What the task asks:
From the listing below, copy each line where "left" occurs.

Provided entries:
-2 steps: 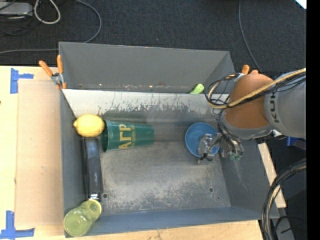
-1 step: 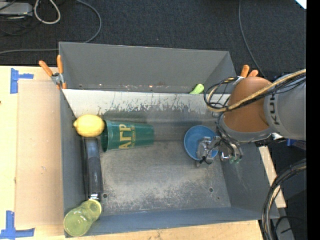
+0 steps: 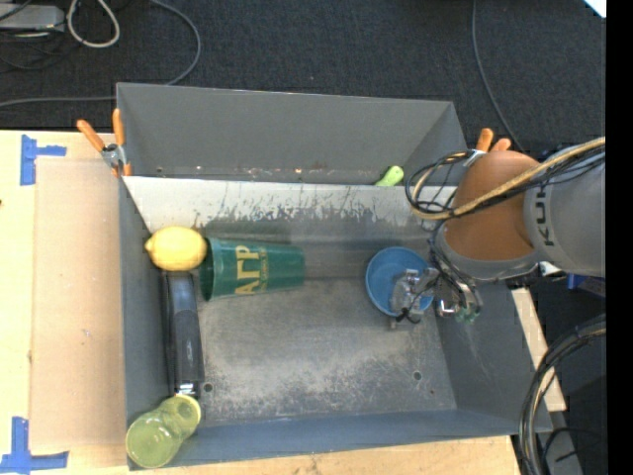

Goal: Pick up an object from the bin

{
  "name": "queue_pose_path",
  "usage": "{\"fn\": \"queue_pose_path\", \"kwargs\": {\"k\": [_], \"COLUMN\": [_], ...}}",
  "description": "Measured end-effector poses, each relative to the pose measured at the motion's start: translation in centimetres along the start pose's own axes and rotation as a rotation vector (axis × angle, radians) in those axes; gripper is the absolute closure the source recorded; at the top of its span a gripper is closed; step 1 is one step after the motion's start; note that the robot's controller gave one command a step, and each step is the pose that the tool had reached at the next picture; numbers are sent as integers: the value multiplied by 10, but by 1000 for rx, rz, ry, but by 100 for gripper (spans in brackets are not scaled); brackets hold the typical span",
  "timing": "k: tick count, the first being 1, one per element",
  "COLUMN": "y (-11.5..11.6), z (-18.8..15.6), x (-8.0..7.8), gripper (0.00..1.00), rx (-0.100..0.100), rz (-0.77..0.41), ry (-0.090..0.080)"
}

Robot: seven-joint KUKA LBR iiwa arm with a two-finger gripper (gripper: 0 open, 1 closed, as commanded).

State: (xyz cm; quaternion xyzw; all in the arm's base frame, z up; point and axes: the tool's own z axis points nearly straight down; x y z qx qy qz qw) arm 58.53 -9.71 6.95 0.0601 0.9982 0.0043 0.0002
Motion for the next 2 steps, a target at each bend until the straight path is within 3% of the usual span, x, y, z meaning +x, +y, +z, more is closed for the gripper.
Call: {"fn": "queue_pose_path", "kwargs": {"k": [1, 2], "y": [22, 18], "z": [-56, -51], "x": [-7, -8], "gripper": [100, 100], "rx": [-1, -2], "rz": [-66, -40], "ry": [-5, -2]}}
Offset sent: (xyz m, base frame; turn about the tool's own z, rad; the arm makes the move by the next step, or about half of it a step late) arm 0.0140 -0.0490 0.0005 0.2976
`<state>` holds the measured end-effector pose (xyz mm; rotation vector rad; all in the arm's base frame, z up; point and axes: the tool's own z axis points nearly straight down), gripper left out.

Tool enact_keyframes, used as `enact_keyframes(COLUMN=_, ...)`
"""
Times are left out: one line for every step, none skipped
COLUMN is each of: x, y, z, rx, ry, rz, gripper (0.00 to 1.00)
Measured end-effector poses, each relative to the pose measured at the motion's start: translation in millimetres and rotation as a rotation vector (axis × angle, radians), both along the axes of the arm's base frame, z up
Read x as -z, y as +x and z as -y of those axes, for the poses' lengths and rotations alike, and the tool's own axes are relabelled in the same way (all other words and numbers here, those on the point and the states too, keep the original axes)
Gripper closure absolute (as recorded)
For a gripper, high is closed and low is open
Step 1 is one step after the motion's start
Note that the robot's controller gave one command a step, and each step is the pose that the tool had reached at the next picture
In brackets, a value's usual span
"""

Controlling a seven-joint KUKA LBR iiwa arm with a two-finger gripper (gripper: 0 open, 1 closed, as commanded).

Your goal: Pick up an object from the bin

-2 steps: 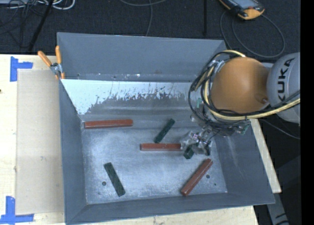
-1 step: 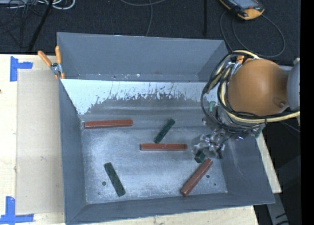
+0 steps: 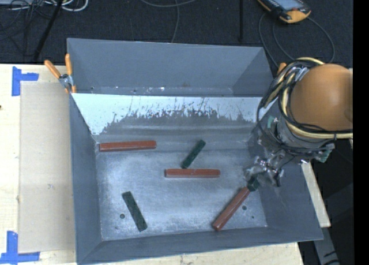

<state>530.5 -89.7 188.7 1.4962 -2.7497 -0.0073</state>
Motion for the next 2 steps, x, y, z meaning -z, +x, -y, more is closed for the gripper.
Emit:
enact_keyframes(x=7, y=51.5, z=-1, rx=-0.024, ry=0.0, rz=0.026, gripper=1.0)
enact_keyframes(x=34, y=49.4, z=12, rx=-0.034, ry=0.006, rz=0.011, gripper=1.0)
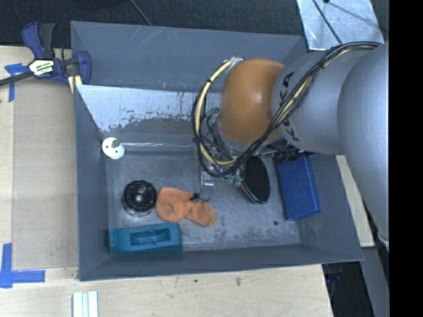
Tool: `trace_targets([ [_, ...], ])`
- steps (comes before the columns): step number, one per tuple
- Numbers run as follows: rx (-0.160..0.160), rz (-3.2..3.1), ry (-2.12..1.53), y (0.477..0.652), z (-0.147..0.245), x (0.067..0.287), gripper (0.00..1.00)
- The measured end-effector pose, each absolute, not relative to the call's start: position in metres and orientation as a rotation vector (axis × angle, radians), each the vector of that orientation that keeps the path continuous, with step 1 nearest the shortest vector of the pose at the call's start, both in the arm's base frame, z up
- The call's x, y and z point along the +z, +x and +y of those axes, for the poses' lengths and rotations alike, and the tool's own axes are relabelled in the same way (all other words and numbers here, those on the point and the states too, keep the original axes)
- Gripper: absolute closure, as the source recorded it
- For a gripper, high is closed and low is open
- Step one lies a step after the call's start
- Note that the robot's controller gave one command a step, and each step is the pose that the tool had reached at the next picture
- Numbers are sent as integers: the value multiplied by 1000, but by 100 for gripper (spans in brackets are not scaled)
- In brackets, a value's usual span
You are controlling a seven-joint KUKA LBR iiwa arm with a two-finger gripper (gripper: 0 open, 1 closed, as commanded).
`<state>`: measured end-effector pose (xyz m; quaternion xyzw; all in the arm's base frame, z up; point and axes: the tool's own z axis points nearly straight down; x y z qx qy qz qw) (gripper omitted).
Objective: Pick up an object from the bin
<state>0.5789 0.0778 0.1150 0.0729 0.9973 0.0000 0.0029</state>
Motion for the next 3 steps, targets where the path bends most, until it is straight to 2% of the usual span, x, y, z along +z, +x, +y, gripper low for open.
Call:
trace_targets([
  [1, 3, 3136, 167, 566, 93, 89, 0],
  [2, -1, 3137, 152, 555, 101, 78, 0],
  [3, 1, 3136, 130, 514, 111, 71, 100],
])
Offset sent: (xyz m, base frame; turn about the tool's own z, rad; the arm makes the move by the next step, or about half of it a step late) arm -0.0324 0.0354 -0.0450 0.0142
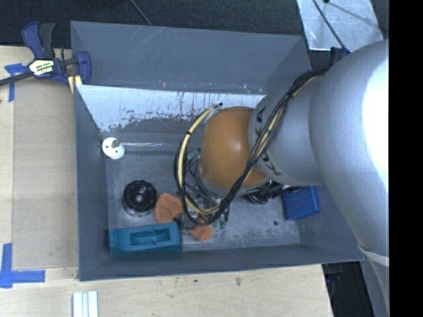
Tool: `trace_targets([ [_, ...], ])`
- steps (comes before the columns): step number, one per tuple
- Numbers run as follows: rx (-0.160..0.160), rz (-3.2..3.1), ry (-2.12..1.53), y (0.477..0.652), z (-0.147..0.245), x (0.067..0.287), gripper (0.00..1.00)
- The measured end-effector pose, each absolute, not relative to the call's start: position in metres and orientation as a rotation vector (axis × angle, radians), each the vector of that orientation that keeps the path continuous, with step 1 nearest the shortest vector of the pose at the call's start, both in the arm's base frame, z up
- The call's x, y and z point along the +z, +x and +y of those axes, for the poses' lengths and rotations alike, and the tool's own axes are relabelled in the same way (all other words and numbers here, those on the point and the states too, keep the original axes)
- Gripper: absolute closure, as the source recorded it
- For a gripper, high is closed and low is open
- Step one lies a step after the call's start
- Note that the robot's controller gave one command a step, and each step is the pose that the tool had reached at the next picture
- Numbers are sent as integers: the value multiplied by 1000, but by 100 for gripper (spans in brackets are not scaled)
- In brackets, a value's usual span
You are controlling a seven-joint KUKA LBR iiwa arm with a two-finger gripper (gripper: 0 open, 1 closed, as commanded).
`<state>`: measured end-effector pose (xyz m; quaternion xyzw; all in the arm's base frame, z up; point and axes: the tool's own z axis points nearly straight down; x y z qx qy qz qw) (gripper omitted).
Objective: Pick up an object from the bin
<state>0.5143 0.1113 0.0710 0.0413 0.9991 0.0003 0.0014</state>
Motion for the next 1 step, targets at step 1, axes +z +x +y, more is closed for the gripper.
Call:
trace_targets([
  [1, 1, 3136, 130, 514, 111, 71, 100],
])
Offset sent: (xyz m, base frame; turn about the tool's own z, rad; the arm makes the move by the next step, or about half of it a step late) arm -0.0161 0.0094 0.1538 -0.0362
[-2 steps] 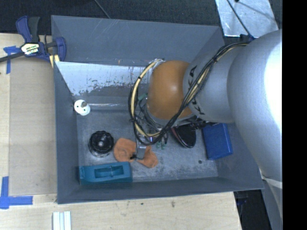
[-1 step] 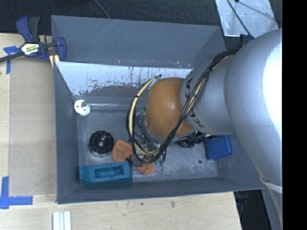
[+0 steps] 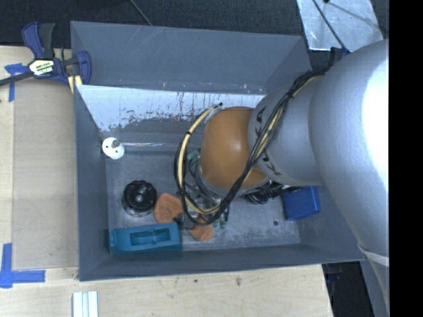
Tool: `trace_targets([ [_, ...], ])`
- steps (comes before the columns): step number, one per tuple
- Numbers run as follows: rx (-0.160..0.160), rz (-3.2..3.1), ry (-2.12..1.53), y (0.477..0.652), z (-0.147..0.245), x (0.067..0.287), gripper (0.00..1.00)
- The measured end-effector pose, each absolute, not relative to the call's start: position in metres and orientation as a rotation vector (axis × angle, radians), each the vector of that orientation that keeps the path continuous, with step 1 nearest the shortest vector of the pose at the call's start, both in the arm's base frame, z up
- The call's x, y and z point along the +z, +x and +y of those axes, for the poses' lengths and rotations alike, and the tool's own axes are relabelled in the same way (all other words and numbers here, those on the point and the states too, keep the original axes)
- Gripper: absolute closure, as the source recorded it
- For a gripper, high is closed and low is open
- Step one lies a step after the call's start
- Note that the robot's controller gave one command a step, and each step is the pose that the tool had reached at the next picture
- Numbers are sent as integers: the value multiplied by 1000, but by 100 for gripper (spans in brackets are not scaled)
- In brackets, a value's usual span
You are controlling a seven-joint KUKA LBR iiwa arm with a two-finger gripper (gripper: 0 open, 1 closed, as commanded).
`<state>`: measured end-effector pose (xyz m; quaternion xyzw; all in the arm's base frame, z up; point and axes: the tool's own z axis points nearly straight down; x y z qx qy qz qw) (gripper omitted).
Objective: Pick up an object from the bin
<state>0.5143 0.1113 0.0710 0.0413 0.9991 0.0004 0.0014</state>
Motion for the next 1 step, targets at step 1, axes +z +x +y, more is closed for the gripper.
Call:
trace_targets([
  [1, 1, 3137, 74, 499, 121, 226, 100],
])
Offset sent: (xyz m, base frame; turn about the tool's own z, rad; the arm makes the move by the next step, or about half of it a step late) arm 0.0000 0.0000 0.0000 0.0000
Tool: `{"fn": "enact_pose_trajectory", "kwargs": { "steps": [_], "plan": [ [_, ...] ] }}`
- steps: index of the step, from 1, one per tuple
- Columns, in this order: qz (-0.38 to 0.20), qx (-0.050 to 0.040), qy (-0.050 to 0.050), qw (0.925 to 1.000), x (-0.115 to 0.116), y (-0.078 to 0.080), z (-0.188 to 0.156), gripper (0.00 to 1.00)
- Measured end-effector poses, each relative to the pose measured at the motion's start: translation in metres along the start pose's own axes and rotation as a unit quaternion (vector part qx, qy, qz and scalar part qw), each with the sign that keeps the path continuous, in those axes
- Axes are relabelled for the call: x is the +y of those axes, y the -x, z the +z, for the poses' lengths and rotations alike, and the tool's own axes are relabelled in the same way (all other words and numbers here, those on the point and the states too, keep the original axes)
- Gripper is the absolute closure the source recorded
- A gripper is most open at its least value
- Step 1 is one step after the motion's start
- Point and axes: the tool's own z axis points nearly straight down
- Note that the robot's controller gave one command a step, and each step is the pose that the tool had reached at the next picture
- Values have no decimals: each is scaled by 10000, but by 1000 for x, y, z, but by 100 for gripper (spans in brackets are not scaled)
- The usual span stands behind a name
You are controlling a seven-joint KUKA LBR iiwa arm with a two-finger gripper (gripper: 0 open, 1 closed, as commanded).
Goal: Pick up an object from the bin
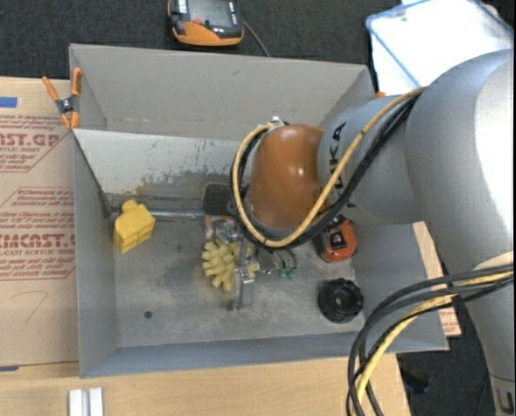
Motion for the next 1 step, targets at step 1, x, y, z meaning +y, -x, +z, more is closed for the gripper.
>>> {"fn": "enact_pose_trajectory", "kwargs": {
  "steps": [1],
  "plan": [
    [-787, -92, 13, 9969, 3, 11, -53, 0]
  ]
}}
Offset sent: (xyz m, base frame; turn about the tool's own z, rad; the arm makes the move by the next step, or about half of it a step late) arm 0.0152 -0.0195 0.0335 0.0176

Final answer:
`<state>` holds the measured end-effector pose (xyz mm; rotation vector rad; all in the arm's base frame, z up; point and axes: the tool's own z axis points nearly straight down), gripper left out.
Times are left out: one line for every step, none skipped

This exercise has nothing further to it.